[Task objective] Below are some lines of data. Return all of them as they are.

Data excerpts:
#####

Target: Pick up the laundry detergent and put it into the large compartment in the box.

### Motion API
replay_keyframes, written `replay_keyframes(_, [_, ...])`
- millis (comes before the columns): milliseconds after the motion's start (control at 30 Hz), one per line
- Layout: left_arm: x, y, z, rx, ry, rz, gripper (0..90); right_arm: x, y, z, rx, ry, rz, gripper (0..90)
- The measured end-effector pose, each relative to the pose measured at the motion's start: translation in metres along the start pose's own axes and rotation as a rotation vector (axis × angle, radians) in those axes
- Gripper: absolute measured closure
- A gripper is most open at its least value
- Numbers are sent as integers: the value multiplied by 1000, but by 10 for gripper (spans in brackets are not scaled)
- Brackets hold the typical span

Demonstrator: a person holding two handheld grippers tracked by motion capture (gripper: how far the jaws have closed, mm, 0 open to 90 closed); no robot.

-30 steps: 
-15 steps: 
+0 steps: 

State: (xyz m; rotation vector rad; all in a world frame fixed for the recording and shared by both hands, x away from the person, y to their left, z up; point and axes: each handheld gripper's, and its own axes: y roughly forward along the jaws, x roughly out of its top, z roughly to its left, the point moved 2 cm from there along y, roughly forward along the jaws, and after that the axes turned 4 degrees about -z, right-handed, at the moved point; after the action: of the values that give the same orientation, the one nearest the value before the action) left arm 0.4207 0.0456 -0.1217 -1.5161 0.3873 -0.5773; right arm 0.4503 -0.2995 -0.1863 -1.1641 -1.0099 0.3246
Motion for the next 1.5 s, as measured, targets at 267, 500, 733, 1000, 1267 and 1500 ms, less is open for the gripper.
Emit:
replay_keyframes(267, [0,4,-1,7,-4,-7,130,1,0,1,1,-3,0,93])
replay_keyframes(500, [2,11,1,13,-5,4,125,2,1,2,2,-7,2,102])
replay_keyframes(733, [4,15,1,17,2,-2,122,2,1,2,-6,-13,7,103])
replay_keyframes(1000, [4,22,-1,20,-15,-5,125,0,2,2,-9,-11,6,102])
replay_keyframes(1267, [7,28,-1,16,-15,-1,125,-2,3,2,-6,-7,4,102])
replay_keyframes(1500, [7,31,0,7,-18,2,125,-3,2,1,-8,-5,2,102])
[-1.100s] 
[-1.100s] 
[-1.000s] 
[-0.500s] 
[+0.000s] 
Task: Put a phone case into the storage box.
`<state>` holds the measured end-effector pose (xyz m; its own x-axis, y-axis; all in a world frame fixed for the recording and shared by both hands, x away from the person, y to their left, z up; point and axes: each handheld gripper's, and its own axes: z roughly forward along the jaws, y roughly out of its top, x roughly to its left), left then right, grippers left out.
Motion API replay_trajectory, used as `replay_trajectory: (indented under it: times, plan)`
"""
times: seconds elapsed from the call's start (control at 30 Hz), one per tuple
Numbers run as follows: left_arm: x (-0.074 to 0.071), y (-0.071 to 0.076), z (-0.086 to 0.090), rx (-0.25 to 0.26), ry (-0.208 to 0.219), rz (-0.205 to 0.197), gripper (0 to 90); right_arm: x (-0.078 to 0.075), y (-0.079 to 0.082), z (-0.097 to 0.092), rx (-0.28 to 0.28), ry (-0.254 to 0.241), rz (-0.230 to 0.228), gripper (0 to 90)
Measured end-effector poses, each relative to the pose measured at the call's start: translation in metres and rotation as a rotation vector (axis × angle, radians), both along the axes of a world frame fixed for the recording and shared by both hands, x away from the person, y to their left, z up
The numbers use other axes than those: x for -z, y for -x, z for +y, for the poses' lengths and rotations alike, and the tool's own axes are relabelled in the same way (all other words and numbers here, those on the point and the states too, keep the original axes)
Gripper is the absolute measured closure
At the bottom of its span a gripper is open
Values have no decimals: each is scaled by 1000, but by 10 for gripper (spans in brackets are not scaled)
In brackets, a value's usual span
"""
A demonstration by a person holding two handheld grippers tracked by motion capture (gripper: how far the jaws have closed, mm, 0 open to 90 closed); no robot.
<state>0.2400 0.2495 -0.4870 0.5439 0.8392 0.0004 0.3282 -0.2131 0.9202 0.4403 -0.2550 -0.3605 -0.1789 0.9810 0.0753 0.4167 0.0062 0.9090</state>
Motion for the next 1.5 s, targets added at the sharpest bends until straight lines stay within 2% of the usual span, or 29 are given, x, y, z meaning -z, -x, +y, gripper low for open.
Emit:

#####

[Answer for this exercise]
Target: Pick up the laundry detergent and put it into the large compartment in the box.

### Motion API
replay_keyframes, written `replay_keyframes(_, [_, ...])`
- millis (comes before the columns): milliseconds after the motion's start (control at 30 Hz), one per line
- Layout: left_arm: x, y, z, rx, ry, rz, gripper (0..90); right_arm: x, y, z, rx, ry, rz, gripper (0..90)
- The measured end-effector pose, each relative to the pose measured at the motion's start: translation in metres along the start pose's own axes and rotation as a rotation vector (axis × angle, radians) in those axes
- Gripper: absolute measured closure
- A gripper is most open at its least value
- Numbers are sent as integers: the value multiplied by 1000, but by 10 for gripper (spans in brackets are not scaled)
- Brackets hold the typical span

Demonstrator: a person holding two handheld grippers tracked by motion capture (gripper: how far the jaws have closed, mm, 0 open to 90 closed); no robot.

-30 steps: 
-15 steps: 
+0 steps: 

State: (xyz m; rotation vector rad; all in a world frame fixed for the recording and shared by both hands, x away from the person, y to their left, z up; point and axes: each handheld gripper's, and its own axes: y roughly forward along the jaws, x roughly out of its top, z roughly to its left, the point moved 2 cm from there along y, roughly forward along the jaws, and after that the axes turned 4 degrees about -z, right-handed, at the moved point; after the action: of the values that give the same orientation, the one nearest the value before the action) left arm 0.4207 0.0456 -0.1217 -1.5161 0.3873 -0.5773; right arm 0.4503 -0.2995 -0.1863 -1.1641 -1.0099 0.3246
Motion for the next 1.5 s, as measured, targets at 267, 500, 733, 1000, 1267 and 1500 ms, less is open for the gripper.
Emit:
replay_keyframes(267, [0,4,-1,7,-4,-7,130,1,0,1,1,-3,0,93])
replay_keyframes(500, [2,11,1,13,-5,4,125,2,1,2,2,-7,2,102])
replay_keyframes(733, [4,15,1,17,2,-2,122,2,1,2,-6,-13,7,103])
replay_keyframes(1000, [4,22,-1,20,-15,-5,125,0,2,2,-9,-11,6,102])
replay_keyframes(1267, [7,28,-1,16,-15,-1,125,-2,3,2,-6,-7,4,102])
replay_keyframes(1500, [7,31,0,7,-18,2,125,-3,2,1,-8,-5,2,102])
[-1.100s] 
[-1.100s] 
[-1.000s] 
[-0.500s] 
[+0.000s] 
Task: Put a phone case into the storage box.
`<state>` holds the measured end-effector pose (xyz m; its own x-axis, y-axis; all in a world frame fixed for the recording and shared by both hands, x away from the person, y to their left, z up; point and axes: each handheld gripper's, and its own axes: z roughly forward along the jaws, y roughly out of its top, x roughly to its left), left then right, grippers left out.
Motion API replay_trajectory, used as `replay_trajectory: (indented under it: times, plan)`
"""
times: seconds elapsed from the call's start (control at 30 Hz), one per tuple
Numbers run as follows: left_arm: x (-0.074 to 0.071), y (-0.071 to 0.076), z (-0.086 to 0.090), rx (-0.25 to 0.26), ry (-0.208 to 0.219), rz (-0.205 to 0.197), gripper (0 to 90); right_arm: x (-0.078 to 0.075), y (-0.079 to 0.082), z (-0.097 to 0.092), rx (-0.28 to 0.28), ry (-0.254 to 0.241), rz (-0.230 to 0.228), gripper (0 to 90)
Measured end-effector poses, each relative to the pose measured at the call's start: translation in metres and rotation as a rotation vector (axis × angle, radians), both along the axes of a world frame fixed for the recording and shared by both hands, x away from the person, y to their left, z up
The numbers use other axes than those: x for -z, y for -x, z for +y, for the poses' lengths and rotations alike, and the tool's own axes are relabelled in the same way (all other words and numbers here, those on the point and the states too, keep the original axes)
Gripper is the absolute measured closure
At the bottom of its span a gripper is open
Values have no decimals: each is scaled by 1000, but by 10 for gripper (spans in brackets are not scaled)
In brackets, a value's usual span
"""
A demonstration by a person holding two handheld grippers tracked by motion capture (gripper: how far the jaws have closed, mm, 0 open to 90 closed); no robot.
<state>0.2400 0.2495 -0.4870 0.5439 0.8392 0.0004 0.3282 -0.2131 0.9202 0.4403 -0.2550 -0.3605 -0.1789 0.9810 0.0753 0.4167 0.0062 0.9090</state>
Motion for the next 1.5 s, targets added at the sharpest bends until straight lines stay within 2% of the usual span, or 29 are given, x, y, z meaning -z, -x, +y, gripper low for open.
Emit:

The work on this exercise has been finished.